Orthographic projections are also very important to use in Cartography (where the plane is projected into a globe) and computer graphics. It makes it MUCH easier to get the measurements right than, for example, using isometric projections (which we talk about further below) instead.
When using other types of projection, we tend to use perspective, and that makes the overall drawing unusable for measuring an object correctly.
The 6 Views Of Orthographic Projection
There are 6 views of orthographic projection, but mostly there are only used three of them.
The 3 main views used in orthographic projection/drawing are the Front, Side, and Plan (Top) view.
With only these 3 views, you can already have a very clear idea of how the object looks, and you can detail it quite well if you try to build a 3D version of it.
But as I said, there are actually 6 different views of orthographic projection, and these are:
- Top View (Plan)
- Bottom View
- Back View
- Front View
- Right Side View
- Left Side View
With these 6 different views, you can create a super detailed 3D object since all the angles are covered.
Artists should just use the 3 views orthographic projection if all 3 of these points are true:
- Both sides of the object are symmetrical. This means that you don’t need to separate them into a right and left side view.

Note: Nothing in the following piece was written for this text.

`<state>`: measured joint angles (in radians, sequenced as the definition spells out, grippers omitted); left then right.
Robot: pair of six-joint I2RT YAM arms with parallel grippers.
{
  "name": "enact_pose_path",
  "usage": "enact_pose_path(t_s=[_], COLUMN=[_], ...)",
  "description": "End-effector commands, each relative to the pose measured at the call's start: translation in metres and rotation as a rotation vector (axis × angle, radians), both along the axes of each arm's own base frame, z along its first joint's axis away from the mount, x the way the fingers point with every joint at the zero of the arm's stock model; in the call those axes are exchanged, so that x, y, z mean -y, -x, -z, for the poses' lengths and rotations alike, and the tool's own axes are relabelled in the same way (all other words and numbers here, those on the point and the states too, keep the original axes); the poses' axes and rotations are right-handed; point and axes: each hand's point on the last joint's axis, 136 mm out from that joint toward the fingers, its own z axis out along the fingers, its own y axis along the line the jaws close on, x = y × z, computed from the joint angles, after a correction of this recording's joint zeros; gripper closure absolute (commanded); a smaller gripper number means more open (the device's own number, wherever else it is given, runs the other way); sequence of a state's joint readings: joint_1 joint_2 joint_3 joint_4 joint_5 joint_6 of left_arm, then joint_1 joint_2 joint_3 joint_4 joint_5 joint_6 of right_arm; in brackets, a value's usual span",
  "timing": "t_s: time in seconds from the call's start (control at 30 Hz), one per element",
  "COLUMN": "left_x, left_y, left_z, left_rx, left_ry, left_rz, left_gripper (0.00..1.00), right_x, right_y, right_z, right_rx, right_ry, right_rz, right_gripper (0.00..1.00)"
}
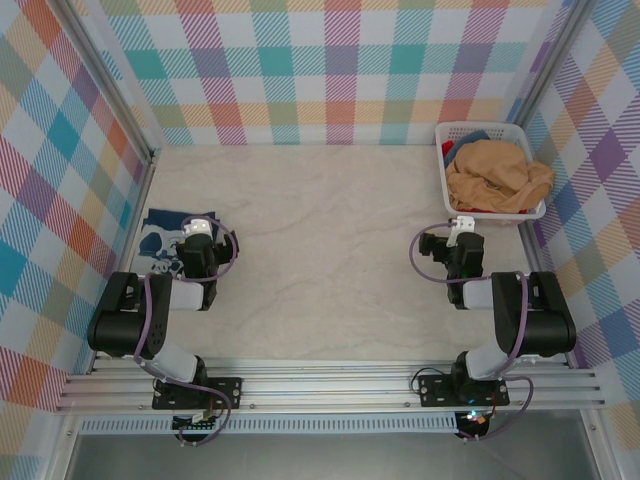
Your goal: Fold and stack the t-shirts
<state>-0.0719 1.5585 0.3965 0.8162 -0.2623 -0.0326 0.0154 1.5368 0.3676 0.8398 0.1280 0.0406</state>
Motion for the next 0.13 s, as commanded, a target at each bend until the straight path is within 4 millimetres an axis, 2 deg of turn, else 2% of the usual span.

- The bottom doesn’t matter for the product or is equal to the top (plan) of the object. If the bottom part won’t be used (either on a product or on a final isometric drawing) then you can skip this view. The same is true if the bottom and the top part of the object are equally designed, since you already have a top view drawn, it would be a waste of time to draw it again for the bottom view.
- The front and back view of the object is the same. Basically the same as before, if they are the same there is no point in drawing the same view twice. Okay, it’s not EXACTLY the same view, but the drawing would be the same. You get the point.
Above you can see an example of a 6 view orthographic projection done by flight-mechanic.com! Hope that image clarifies it better for you.
This is one of the most spot-on orthographic drawings that you can design, since it covers every little detail from every angle.
Orthographic Drawing And Isometric Drawing Differences
Even though an orthographic drawing and an isometric drawing are very correlated, there are a few major differences between them.
In fact, the major difference is that an orthographic drawing is a two-dimensional representation of an object, with all the views represented in it.
And an isometric drawing is a three-dimensional representation of that same object. Now, since we’re drawing on paper we can’t quite make it 3D, so we call it an isometric drawing.
The isometric view is on the left and the orthographic view is the 2D planes broken down into separate pieces, on the right and below.
As you can see with the image above, there’s quite a difference between an isometric view and an orthographic view, but you can create one from the other!
This is also a quite useful exercise to better place your objects and environment correctly with all the details, in different drawings.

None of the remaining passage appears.